= Beginning of Section =

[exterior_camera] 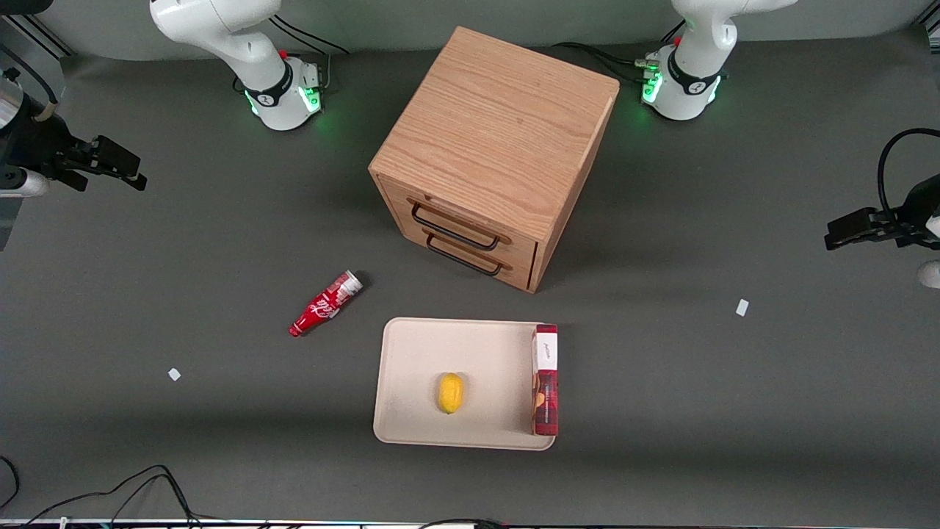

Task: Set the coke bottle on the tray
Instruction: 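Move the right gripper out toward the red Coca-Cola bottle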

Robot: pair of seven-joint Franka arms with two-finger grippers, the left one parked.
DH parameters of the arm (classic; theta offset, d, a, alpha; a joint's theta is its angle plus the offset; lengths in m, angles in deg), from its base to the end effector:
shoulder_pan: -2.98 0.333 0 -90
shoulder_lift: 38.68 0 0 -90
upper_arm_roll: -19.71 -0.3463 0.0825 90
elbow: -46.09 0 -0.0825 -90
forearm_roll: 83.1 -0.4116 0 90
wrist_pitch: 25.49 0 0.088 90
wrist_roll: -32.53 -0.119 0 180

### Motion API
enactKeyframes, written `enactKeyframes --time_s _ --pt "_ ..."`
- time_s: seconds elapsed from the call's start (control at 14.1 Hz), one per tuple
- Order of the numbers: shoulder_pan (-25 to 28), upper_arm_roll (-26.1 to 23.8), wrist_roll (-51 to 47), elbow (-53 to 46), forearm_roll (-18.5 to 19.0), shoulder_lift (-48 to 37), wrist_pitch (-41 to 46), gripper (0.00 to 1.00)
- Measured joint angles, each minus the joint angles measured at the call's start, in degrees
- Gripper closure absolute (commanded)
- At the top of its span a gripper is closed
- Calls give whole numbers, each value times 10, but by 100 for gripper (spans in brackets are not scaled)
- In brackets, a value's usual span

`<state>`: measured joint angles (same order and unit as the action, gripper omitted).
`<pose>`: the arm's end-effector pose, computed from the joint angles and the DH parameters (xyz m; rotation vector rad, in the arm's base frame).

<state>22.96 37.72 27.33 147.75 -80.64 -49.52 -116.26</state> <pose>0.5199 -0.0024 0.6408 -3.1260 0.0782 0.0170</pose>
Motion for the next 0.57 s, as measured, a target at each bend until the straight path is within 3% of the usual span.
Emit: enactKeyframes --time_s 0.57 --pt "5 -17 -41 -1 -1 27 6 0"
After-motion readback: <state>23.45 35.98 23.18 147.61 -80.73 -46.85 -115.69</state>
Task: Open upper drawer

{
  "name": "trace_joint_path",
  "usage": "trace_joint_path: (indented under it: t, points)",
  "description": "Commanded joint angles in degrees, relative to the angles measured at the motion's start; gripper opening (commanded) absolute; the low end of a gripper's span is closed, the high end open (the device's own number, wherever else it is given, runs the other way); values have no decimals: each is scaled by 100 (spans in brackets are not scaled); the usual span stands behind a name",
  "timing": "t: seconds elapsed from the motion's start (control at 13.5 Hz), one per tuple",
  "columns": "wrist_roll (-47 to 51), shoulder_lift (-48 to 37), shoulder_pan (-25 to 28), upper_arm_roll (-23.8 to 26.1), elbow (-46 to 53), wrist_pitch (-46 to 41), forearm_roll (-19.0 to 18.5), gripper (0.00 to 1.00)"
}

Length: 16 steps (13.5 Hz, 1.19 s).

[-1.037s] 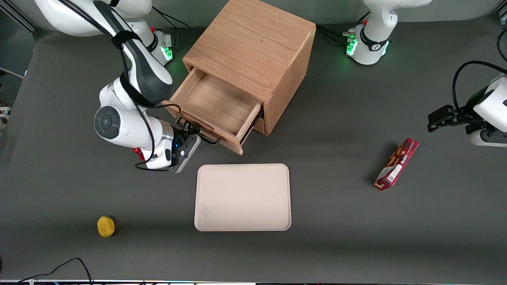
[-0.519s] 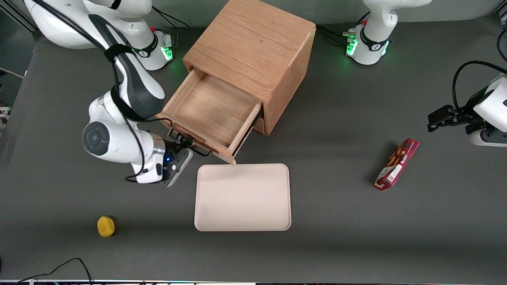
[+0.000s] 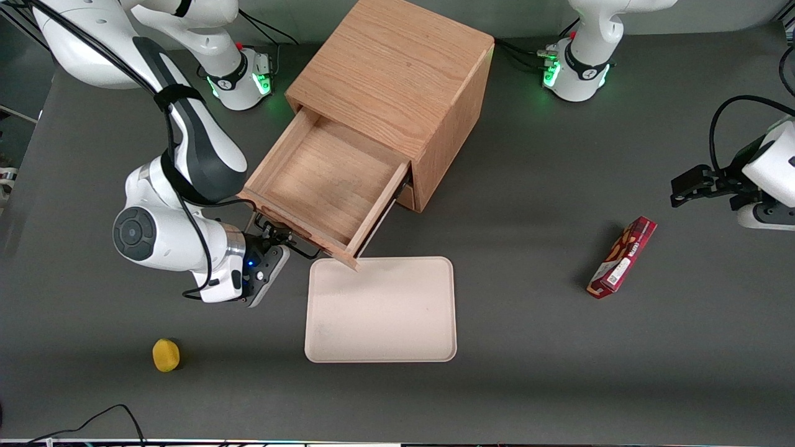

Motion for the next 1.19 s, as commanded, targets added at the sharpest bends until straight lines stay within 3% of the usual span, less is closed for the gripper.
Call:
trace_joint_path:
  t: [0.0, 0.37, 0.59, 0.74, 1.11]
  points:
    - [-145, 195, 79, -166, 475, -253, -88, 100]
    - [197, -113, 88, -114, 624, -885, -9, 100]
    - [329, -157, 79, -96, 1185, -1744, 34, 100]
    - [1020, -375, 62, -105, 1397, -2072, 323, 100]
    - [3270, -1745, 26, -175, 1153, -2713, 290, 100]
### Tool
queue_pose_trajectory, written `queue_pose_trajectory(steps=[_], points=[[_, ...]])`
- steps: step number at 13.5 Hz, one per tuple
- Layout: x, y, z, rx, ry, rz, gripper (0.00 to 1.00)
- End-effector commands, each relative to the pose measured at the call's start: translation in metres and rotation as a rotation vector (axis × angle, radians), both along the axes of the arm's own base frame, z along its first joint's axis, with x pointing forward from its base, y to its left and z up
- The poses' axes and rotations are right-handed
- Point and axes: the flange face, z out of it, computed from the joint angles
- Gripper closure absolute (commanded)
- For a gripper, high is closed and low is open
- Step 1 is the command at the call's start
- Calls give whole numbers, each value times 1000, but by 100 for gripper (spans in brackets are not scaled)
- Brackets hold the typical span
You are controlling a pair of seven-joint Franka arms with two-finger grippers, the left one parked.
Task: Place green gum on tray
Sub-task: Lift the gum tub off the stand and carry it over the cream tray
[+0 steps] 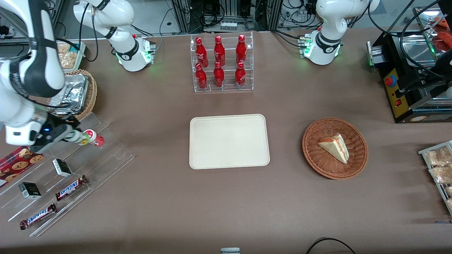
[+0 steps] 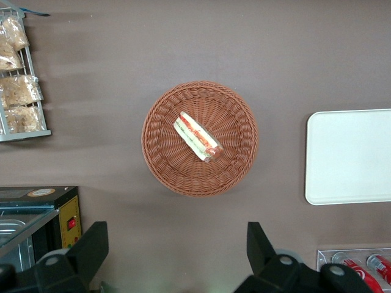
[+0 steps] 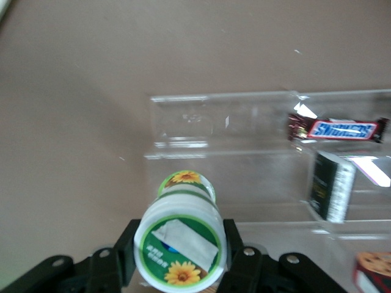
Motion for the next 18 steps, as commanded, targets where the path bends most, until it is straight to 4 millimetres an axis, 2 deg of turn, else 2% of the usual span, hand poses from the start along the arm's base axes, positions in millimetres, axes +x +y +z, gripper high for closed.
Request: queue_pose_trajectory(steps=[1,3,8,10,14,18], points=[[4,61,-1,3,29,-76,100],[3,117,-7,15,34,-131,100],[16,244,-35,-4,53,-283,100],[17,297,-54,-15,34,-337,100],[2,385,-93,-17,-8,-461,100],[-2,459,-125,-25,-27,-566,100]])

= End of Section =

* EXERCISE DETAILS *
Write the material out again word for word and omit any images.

* TASK SOLUTION *
[exterior_camera] 

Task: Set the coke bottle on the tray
Instruction: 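Move the right gripper out toward the red Coca-Cola bottle
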
Robot: pair of seven-joint Franka arms with two-finger grippers, the left one parked.
DH parameters of the arm (classic; theta offset, d, a, alpha; a joint's theta is its angle plus the offset; lengths in m, angles in deg), from its base to the end effector:
shoulder_pan: -2.98 0.333 0 -90
shoulder_lift: 38.68 0 0 -90
upper_arm_roll: -19.71 -0.3463 0.0825 90
elbow: -46.09 0 -0.0825 -90
forearm_roll: 83.1 -0.4116 0 90
wrist_pitch: 25.49 0 0.088 90
wrist_roll: -32.53 -0.119 0 180

### Motion API
enactKeyframes, written `enactKeyframes --time_s _ --pt "_ ..."`
- time_s: seconds elapsed from the call's start (control at 14.1 Hz), one per tuple
- Order of the numbers: shoulder_pan (-25 to 28), upper_arm_roll (-26.1 to 23.8), wrist_roll (-51 to 47), elbow (-53 to 46), forearm_roll (-18.5 to 19.0), shoulder_lift (-48 to 37), wrist_pitch (-41 to 46), gripper (0.00 to 1.00)
- Measured joint angles, each minus the joint angles measured at the call's start, in degrees
- Gripper closure absolute (commanded)
- At the top of its span a gripper is closed
- Calls give whole numbers, each value times 10, but by 100 for gripper (spans in brackets are not scaled)
- In brackets, a value's usual span

`<state>`: measured joint angles (same order and unit as the action, gripper omitted).
`<pose>`: the arm's end-effector pose, computed from the joint angles and the DH parameters (xyz m; rotation vector rad, in the arm's base frame).

<state>22.96 37.72 27.33 147.75 -80.64 -49.52 -116.26</state> <pose>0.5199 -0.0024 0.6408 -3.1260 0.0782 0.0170</pose>
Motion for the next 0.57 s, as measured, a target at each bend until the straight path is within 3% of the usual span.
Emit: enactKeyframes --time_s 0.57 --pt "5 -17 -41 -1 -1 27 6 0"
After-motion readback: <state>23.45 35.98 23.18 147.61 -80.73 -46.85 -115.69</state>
Task: Open upper drawer

{
  "name": "trace_joint_path",
  "usage": "trace_joint_path: (indented under it: t, points)",
  "description": "Commanded joint angles in degrees, relative to the angles measured at the motion's start; gripper opening (commanded) absolute; the low end of a gripper's span is closed, the high end open (the device's own number, wherever else it is given, runs the other way); values have no decimals: each is scaled by 100 (spans in brackets are not scaled); the usual span stands behind a name",
  "timing": "t: seconds elapsed from the motion's start (control at 13.5 Hz), one per tuple",
  "columns": "wrist_roll (-47 to 51), shoulder_lift (-48 to 37), shoulder_pan (-25 to 28), upper_arm_roll (-23.8 to 26.1), elbow (-46 to 53), wrist_pitch (-46 to 41), forearm_roll (-19.0 to 18.5), gripper (0.00 to 1.00)"
}

Length: 16 steps (13.5 Hz, 1.19 s).

[-1.037s] 
[-0.519s] 
[+0.000s] 

Motion for the next 1.19 s, as commanded, targets added at the sharpest bends until straight lines stay within 3% of the usual span, less is closed for the gripper.
Call:
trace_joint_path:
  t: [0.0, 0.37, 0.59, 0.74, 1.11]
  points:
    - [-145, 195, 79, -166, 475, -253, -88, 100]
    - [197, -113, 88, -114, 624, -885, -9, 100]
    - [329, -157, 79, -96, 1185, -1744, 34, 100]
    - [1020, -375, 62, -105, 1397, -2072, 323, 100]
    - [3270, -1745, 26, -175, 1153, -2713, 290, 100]
### Tool
queue_pose_trajectory, written `queue_pose_trajectory(steps=[_], points=[[_, ...]])`
- steps: step number at 13.5 Hz, one per tuple
- Layout: x, y, z, rx, ry, rz, gripper (0.00 to 1.00)
- End-effector commands, each relative to the pose measured at the call's start: translation in metres and rotation as a rotation vector (axis × angle, radians), both along the axes of the arm's own base frame, z along its first joint's axis, with x pointing forward from its base, y to its left and z up
- The poses' axes and rotations are right-handed
- Point and axes: the flange face, z out of it, computed from the joint angles
- Gripper closure absolute (commanded)
- For a gripper, high is closed and low is open
- Step 1 is the command at the call's start
- Calls give whole numbers, each value times 1000, but by 100 for gripper (spans in brackets are not scaled)
- Brackets hold the typical span
You are controlling a pair of seven-joint Franka arms with two-finger grippers, the left one parked.
Task: Place green gum on tray
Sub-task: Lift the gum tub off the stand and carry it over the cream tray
[+0 steps] 
[+0 steps] 
[+0 steps] 
Motion for the next 18 steps, as commanded, targets where the path bends most, until it is straight to 4 millimetres an axis, 2 deg of turn, else 2% of the usual span, hand poses from the start along the arm's base axes, positions in millimetres, axes +x +y +z, gripper high for closed.
Request: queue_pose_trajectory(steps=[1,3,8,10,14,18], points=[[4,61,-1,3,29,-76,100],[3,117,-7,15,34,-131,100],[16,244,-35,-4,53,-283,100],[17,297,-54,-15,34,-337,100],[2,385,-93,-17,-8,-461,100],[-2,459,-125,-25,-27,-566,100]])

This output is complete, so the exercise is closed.